Exercise directions — Where does the word "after" appear in the entries below? Copy each line that holds it.

──────

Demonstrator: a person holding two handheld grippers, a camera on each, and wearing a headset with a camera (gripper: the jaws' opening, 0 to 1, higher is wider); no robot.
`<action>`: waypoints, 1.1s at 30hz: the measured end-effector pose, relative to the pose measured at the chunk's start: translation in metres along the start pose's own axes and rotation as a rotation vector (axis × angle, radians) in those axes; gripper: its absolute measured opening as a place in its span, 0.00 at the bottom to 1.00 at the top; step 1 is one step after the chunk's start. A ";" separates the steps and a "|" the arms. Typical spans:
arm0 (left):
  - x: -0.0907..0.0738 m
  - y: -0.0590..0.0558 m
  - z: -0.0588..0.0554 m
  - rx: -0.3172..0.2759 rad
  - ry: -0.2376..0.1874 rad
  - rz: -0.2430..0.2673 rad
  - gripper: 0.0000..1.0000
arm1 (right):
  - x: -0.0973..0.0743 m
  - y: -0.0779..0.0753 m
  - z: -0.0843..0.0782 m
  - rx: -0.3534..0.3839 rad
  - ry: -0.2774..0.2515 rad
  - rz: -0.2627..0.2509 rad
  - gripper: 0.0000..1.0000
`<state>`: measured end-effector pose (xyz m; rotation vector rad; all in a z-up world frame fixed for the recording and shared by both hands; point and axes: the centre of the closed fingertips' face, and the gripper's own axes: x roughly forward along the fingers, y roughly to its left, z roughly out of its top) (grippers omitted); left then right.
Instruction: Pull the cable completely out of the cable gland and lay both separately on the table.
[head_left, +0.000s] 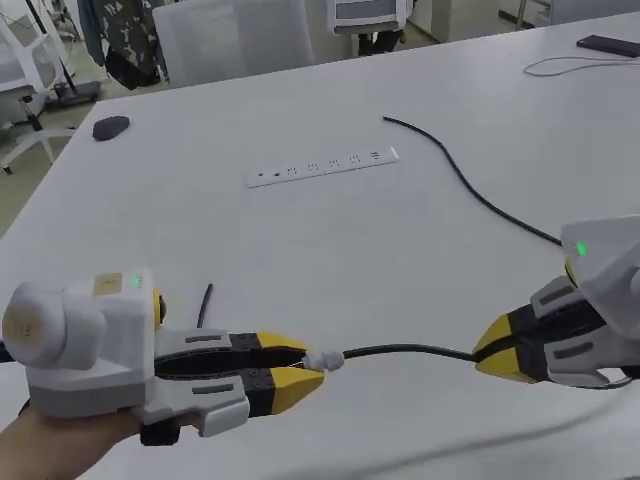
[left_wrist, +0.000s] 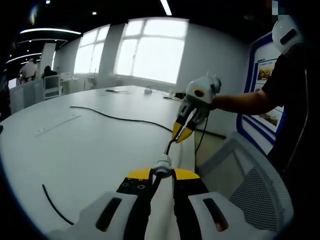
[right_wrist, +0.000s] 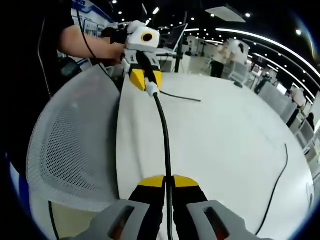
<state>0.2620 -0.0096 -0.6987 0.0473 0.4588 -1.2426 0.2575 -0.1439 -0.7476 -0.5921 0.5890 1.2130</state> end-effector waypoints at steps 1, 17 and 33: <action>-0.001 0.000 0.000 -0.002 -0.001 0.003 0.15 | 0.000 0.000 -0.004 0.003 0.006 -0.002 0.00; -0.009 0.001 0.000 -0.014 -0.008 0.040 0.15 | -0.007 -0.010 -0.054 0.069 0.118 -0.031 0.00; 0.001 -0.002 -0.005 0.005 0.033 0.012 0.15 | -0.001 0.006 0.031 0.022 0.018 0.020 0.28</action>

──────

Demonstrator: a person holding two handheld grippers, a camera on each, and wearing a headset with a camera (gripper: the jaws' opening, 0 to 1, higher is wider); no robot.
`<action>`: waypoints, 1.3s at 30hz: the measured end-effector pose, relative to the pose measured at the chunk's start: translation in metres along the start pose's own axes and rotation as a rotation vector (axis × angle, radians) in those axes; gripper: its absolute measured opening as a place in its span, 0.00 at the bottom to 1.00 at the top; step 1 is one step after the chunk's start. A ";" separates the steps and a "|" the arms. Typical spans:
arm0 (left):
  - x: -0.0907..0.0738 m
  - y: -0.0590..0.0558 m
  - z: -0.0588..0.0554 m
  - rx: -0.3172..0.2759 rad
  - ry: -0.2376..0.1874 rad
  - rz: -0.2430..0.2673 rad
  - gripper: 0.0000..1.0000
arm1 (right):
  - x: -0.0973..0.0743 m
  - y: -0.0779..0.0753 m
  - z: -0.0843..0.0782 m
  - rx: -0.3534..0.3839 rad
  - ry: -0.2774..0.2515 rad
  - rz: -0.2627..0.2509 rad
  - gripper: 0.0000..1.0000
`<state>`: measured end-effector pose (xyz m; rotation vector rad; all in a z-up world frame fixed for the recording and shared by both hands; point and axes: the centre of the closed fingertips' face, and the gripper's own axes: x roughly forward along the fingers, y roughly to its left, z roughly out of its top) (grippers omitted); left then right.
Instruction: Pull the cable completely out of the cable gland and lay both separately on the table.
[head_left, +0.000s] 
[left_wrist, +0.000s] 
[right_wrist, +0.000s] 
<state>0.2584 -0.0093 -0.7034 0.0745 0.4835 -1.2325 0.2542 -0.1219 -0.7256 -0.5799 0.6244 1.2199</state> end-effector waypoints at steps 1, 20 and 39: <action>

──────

Completed exercise —
`<action>`: waypoints, 1.1s at 30hz: the measured end-effector pose, relative to the pose measured at the chunk's start: translation in metres along the start pose's own axes and rotation as a rotation vector (axis × angle, radians) in those axes; gripper: its absolute measured opening as a place in its span, 0.00 at the bottom to 1.00 at the top; step 1 is one step after the chunk's start. A ";" separates the steps and a "|" the arms. Typical spans:
`<action>`: waypoints, 1.3s at 30hz: the measured end-effector pose, relative to the pose measured at the chunk's start: translation in metres along the start pose's own axes and rotation as a rotation vector (axis × angle, radians) in those axes; gripper: its absolute measured opening as a place in its span, 0.00 at the bottom to 1.00 at the top; step 1 is one step after the chunk's start. A ";" separates the steps and a "|" the arms. Typical spans:

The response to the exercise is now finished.